→ TASK DESCRIPTION
Look over the listing below and work out how many lines have the word "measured". Write only that number.

→ DATASET EXCERPT
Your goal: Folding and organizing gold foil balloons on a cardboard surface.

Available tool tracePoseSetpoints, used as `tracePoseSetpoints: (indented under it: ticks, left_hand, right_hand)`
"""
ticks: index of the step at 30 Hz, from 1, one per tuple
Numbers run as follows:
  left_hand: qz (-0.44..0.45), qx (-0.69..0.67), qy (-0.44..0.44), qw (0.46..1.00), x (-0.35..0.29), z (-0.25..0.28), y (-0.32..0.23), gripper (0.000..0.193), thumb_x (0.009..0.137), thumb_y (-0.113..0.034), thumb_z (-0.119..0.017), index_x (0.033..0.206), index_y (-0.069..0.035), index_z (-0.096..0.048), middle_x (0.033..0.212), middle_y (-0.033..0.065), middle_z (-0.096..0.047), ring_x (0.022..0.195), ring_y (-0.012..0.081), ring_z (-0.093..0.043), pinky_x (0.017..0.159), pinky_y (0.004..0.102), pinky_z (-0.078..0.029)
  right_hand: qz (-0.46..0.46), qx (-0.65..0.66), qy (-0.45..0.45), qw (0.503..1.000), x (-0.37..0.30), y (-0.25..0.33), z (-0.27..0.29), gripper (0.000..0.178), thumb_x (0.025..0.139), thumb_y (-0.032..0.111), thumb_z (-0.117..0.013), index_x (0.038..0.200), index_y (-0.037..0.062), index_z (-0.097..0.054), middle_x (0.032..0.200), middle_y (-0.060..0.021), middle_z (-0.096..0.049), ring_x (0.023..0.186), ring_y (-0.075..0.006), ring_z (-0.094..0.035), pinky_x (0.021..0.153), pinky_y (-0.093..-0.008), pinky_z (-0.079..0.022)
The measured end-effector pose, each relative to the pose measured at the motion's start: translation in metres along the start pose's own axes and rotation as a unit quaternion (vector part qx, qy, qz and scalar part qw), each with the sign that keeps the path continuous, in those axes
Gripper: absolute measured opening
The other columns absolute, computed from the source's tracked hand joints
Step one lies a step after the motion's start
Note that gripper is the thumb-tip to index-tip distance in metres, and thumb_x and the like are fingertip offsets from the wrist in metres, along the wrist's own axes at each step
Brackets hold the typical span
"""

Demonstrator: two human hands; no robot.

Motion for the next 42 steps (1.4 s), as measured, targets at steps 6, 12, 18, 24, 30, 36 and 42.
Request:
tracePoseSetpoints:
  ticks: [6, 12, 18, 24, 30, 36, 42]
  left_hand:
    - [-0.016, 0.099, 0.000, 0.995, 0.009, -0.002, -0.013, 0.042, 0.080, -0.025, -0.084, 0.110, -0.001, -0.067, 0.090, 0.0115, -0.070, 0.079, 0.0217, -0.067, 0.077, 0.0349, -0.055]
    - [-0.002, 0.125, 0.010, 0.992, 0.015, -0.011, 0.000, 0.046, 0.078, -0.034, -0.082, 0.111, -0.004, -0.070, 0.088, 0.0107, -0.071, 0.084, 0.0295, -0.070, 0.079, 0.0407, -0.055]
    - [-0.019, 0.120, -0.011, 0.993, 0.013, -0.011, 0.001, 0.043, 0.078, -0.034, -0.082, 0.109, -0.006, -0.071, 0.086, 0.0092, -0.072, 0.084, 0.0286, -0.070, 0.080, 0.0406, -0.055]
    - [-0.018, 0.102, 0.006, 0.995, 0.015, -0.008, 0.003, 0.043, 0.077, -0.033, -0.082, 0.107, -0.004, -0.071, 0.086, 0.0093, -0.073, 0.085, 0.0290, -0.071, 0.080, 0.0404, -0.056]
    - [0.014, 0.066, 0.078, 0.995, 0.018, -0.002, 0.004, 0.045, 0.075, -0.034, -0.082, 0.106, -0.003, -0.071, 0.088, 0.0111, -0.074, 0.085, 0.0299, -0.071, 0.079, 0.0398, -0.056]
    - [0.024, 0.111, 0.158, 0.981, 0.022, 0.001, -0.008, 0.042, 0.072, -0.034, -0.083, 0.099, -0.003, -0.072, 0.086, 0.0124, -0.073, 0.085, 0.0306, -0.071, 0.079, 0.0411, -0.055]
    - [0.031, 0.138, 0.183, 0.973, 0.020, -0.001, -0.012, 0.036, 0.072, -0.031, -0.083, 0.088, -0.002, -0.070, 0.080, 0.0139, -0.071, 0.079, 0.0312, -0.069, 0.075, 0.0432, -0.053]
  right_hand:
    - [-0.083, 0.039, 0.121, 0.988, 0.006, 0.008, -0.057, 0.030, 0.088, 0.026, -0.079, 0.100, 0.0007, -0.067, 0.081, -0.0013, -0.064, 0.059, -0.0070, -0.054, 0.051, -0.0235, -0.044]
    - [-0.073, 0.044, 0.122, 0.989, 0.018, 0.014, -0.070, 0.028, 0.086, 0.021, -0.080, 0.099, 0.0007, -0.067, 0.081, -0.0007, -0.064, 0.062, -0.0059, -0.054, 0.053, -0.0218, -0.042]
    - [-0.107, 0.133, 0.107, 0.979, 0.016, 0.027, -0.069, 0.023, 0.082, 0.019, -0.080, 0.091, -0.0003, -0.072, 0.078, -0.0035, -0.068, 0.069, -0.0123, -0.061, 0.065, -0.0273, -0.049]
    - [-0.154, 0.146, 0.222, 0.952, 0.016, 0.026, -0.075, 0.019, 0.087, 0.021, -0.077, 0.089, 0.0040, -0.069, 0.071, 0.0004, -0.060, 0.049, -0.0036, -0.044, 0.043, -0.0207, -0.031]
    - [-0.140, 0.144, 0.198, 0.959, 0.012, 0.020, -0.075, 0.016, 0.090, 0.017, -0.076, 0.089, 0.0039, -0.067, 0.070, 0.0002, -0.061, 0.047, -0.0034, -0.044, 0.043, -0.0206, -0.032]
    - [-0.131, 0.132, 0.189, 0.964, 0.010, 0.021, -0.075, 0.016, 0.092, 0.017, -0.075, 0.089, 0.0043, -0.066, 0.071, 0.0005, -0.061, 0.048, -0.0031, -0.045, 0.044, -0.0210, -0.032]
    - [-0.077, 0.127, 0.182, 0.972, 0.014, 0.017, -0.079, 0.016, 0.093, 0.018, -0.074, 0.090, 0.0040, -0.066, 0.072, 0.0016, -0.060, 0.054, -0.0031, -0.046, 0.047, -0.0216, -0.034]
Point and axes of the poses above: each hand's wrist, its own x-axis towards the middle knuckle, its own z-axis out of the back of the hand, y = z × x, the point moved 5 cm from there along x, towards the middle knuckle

→ RESULT OF THE EXERCISE
3